* _EXERCISE OBJECTIVE_: Print every line below that comes at or after the line containing "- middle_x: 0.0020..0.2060", exactly as written.
(DATASET CONTENT Opens)
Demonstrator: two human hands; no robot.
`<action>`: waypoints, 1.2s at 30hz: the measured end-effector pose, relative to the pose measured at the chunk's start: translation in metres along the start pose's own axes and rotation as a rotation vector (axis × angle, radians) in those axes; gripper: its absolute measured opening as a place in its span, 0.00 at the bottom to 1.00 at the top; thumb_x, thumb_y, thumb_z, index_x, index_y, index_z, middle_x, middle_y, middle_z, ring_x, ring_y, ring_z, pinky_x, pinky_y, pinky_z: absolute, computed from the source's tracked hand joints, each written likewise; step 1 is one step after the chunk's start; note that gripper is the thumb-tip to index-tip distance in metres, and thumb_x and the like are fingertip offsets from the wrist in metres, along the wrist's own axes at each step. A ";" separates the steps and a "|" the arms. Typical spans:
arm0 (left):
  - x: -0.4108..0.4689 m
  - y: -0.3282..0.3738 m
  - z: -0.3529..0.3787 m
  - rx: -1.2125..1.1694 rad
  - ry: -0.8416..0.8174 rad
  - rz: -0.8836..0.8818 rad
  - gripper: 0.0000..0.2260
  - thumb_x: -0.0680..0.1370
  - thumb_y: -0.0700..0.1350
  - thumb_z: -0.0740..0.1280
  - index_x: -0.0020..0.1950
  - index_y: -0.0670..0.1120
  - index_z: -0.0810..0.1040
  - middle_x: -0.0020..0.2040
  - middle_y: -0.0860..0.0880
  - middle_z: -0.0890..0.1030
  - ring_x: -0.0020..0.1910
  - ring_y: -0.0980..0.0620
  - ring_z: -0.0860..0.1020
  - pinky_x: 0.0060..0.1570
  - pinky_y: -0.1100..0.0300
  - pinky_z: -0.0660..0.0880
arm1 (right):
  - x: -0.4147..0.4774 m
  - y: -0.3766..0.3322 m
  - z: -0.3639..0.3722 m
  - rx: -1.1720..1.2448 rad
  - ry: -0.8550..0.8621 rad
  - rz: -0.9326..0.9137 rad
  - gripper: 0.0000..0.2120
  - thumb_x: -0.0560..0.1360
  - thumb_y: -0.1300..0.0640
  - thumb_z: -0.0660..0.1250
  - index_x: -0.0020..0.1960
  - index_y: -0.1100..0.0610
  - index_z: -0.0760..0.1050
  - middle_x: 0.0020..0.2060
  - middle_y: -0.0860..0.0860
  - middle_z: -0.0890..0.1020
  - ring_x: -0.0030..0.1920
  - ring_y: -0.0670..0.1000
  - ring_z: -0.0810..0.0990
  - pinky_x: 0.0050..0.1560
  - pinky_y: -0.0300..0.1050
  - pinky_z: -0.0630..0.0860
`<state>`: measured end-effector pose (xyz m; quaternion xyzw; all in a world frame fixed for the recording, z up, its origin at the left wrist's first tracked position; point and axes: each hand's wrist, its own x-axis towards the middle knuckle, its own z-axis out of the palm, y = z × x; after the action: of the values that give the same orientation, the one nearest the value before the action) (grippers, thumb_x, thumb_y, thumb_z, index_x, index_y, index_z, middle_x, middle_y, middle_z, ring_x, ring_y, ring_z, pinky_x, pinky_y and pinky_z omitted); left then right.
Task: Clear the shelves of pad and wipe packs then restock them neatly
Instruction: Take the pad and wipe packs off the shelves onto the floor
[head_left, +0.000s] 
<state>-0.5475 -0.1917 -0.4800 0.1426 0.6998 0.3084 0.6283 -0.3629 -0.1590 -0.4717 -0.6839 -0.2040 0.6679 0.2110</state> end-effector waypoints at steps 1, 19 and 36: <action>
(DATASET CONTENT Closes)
* _WRITTEN ANSWER_:
  - middle_x: 0.0020..0.2060
  - middle_y: -0.0860..0.0860
  - middle_z: -0.0890..0.1020
  - ring_x: -0.0030..0.1920
  - ring_y: -0.0670..0.1000
  - ring_z: -0.0810..0.0990
  - pinky_x: 0.0050..0.1560
  - pinky_y: -0.0300..0.1050
  - pinky_z: -0.0630..0.0860
`<state>`: measured end-effector pose (xyz m; quaternion xyzw; all in a world frame fixed for the recording, z up, its origin at the left wrist's first tracked position; point and axes: each hand's wrist, its own x-axis towards the middle knuckle, its own z-axis out of the palm, y = z × x; after the action: of the values that give the same orientation, the one nearest the value before the action) (grippers, thumb_x, thumb_y, thumb_z, index_x, index_y, index_z, middle_x, middle_y, middle_z, ring_x, ring_y, ring_z, pinky_x, pinky_y and pinky_z omitted); left then right.
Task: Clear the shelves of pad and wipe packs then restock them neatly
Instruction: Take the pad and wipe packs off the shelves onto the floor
[head_left, +0.000s] 
<state>-0.5475 -0.1917 -0.4800 0.1426 0.6998 0.3084 0.6283 -0.3629 -0.1590 -0.4717 -0.6839 -0.2040 0.6679 0.2110</state> end-effector waypoints at steps 1, 19 and 36: <action>

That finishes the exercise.